前回の産廃処理会社の土地の汚染疑惑が、その産廃を持ち込んだ電気会社の問題に変わり、それを10年来追っていた、古田新太と趣里の親子タッグでそのことにあたることになったという流れ。つまり、趣里自身は古田に勝つ負けるということよりも、もっと弁護士としての深淵を探りたかったということか?
しかし、10年使っても電気会社の不正を暴くとして、電化製品による被害情報をいっぱい押し付けて、電気会社側をイラつかせる戦略は、ただのクレーマーではあるが、ここから、SNSでバズらせることも考えていたのだろう。そう、昨今は一般市民を味方につけて仕舞えばこっちのものなのである。だが、それを動かす最後の情報を掴んできたのはジェシーだったのが、今回の話のミソである。だが、彼が電気会社の重役の娘(小島藤子)とどんな話をして、彼女に証言台にあがてもらったのかは、ドラマの中で描かれていない。まあ、ジェシーは主役ではないということか?
そして、裁判とは別にSNSが騒ぎ出したところで、電気会社は和解に動く。こういうのは、最近は多いのでしょうね。どんなに悪さをしてもネット炎上には勝てないし、嘘はバレるということ。この辺り、まだわかっていない年取った人は多いです。お気をつけください。明治ファルマなどいい例ですね。

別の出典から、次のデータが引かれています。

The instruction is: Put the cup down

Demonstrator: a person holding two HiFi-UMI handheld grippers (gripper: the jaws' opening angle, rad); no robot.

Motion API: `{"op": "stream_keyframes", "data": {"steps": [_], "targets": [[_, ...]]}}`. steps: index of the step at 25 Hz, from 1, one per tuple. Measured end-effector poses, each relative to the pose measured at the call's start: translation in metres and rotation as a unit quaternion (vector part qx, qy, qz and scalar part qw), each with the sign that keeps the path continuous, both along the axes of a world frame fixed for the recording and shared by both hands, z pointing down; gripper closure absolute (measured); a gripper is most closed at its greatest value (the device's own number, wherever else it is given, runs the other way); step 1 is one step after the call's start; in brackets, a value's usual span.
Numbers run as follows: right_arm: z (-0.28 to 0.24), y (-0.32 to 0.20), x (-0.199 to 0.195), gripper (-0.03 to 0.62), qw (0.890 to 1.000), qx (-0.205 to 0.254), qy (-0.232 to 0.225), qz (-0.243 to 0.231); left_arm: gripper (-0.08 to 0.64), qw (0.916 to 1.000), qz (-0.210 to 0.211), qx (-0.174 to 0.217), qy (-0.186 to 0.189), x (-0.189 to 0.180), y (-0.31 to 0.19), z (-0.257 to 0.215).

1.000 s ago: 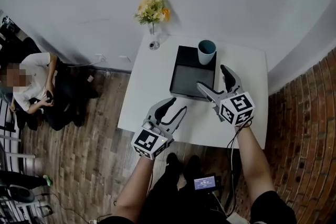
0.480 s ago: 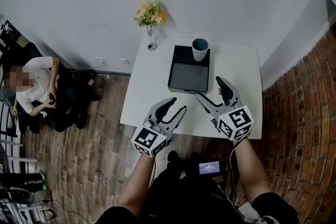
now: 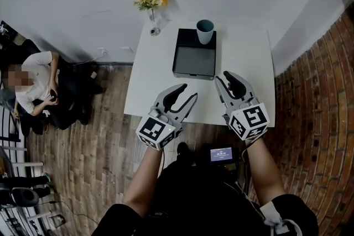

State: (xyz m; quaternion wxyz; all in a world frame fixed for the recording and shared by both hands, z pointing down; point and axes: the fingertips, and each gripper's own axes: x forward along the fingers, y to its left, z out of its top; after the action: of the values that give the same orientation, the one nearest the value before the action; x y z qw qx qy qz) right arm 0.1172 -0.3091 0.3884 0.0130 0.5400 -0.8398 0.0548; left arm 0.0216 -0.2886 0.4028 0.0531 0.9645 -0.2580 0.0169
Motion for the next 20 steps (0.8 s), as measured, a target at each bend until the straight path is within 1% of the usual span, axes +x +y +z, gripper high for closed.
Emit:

で、電気会社の弁護士が奥野瑛太なのだが、いつも半グレみたいな役が多いから、スーツ姿の彼がなんか新鮮であった。そう、彼が反社の産廃業者ではないキャスティングでちょっと違和感を感じたが、まあ、最後は全ての当事者が趣里にやり込められるという図式だから、そんなことはどうでも良いか。そうですよね、みんな色々嘘をついた結果ですもの。自分の幸せなど考えてないですよ。自分が殴られなきゃいいみたいな人ばかり。ある意味、今の日本の縮図がここにあり、それを趣里が訴えてくれた感じで気持ちよかったです。

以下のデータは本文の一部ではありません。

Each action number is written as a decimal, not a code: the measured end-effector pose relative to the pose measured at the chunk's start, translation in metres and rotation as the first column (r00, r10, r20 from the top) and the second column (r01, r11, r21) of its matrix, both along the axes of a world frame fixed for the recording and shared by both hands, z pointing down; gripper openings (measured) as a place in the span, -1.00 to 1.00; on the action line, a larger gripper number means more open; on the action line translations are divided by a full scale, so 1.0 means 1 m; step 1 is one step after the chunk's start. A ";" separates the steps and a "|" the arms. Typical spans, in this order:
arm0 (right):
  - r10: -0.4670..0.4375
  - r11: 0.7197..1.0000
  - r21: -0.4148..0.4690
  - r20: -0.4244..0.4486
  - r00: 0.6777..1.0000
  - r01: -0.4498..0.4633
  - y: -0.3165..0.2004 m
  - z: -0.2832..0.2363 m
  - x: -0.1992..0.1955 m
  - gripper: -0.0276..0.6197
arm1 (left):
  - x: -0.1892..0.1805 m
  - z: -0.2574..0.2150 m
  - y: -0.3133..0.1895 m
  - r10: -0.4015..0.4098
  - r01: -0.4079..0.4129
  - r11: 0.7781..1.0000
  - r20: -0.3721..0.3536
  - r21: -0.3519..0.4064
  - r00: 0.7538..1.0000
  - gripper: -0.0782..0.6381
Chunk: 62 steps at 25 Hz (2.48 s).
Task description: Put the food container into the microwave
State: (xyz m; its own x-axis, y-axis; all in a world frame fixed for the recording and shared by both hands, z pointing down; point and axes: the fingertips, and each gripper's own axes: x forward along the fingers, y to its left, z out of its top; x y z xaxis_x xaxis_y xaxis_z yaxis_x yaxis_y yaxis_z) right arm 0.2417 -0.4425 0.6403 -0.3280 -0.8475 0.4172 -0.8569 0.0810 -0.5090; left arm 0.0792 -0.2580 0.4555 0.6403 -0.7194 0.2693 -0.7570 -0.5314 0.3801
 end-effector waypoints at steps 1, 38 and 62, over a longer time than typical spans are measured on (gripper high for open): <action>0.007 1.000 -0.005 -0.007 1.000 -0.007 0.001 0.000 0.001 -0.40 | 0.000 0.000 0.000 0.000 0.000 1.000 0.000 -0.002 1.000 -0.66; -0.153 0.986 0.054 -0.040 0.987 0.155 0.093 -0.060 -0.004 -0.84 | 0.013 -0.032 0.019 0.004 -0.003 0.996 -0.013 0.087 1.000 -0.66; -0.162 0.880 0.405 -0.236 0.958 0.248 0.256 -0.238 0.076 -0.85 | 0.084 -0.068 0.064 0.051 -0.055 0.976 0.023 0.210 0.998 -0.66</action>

ということで、ドラマは無事終わり、ジェシーは少しは成長できたのだろうか?というか、趣里の心の本当のところも今ひとつわからぬままに終わっている。宇野翔平もまた司法試験を受けるというし、このドラマ、シーズン2があってもいいですよね。脚本の橋部敦子さん、途中、ちょっと脚本の勢いが止まったところもありましたが、最後はなかなか上手いまとめ方。そして、こういう不思議キャラを描かせたらやはり上手いです。